Given data:
::::::::
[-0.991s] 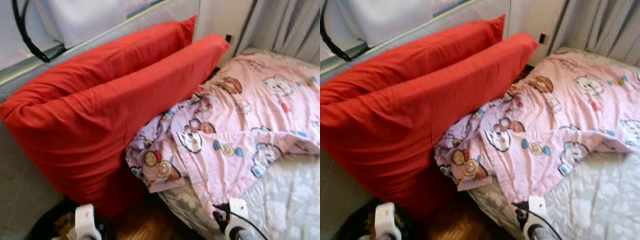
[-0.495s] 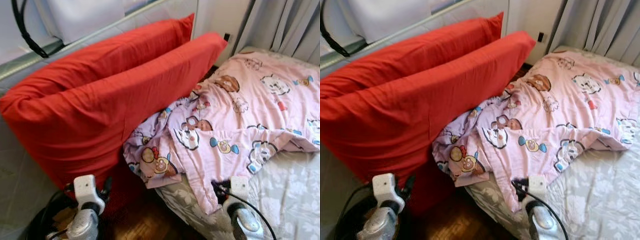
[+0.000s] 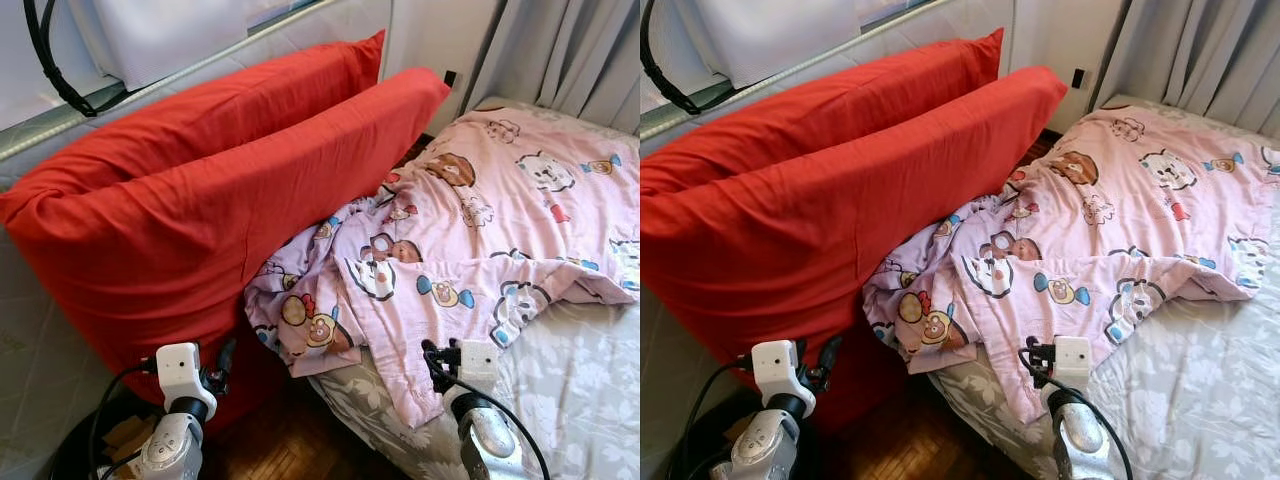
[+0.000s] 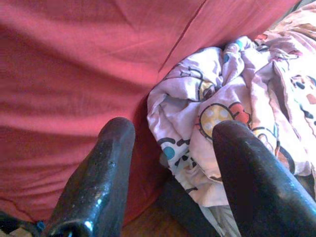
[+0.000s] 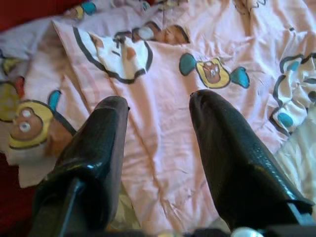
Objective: Clean up the room
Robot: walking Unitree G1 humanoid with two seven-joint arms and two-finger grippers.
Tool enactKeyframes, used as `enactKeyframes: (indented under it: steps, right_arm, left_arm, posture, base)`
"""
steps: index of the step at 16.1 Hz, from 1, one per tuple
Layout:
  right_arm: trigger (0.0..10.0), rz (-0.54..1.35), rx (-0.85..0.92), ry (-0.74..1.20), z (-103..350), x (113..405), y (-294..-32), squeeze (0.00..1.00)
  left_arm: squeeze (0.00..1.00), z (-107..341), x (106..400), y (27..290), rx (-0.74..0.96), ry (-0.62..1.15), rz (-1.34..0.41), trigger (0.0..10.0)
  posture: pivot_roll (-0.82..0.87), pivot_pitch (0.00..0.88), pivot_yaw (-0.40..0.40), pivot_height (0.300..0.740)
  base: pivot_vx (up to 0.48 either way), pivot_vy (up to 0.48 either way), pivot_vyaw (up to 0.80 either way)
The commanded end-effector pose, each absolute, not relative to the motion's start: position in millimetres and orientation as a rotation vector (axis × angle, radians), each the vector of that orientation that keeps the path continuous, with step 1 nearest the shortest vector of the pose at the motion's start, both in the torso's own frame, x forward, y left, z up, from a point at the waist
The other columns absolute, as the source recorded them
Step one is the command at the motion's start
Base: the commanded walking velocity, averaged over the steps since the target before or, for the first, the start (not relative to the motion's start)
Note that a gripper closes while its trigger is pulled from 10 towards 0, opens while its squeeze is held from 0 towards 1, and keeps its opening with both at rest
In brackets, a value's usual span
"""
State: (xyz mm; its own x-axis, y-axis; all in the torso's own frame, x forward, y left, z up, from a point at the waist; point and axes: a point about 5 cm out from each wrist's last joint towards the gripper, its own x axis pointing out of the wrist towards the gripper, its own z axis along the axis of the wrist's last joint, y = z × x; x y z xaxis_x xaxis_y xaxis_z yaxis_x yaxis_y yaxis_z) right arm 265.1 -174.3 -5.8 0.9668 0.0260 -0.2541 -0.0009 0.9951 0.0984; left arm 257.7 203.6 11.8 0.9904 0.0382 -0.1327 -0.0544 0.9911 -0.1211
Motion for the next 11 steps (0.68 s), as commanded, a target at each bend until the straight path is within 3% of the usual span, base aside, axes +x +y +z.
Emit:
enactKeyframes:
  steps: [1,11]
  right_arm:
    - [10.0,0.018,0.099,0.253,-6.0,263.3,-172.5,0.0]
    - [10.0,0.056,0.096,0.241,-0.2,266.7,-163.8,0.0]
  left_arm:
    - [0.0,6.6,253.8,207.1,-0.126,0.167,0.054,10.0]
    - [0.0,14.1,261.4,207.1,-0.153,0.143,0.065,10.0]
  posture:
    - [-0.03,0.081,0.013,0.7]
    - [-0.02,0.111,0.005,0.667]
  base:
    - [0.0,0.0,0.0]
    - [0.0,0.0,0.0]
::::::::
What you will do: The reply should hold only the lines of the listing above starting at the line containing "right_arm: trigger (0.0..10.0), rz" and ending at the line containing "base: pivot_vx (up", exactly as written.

Response to this task:
  right_arm: trigger (0.0..10.0), rz (-0.54..1.35), rx (-0.85..0.92), ry (-0.74..1.20), z (-103..350), x (113..405), y (-294..-32), squeeze (0.00..1.00)
  left_arm: squeeze (0.00..1.00), z (-107..341), x (106..400), y (27..290), rx (-0.74..0.96), ry (-0.62..1.15), rz (-1.34..0.41), trigger (0.0..10.0)
  posture: pivot_roll (-0.82..0.87), pivot_pitch (0.00..0.88), pivot_yaw (-0.40..0.40), pivot_height (0.300..0.740)
  base: pivot_vx (up to 0.48 either way), pivot_vy (up to 0.48 either way), pivot_vyaw (up to 0.80 either way)

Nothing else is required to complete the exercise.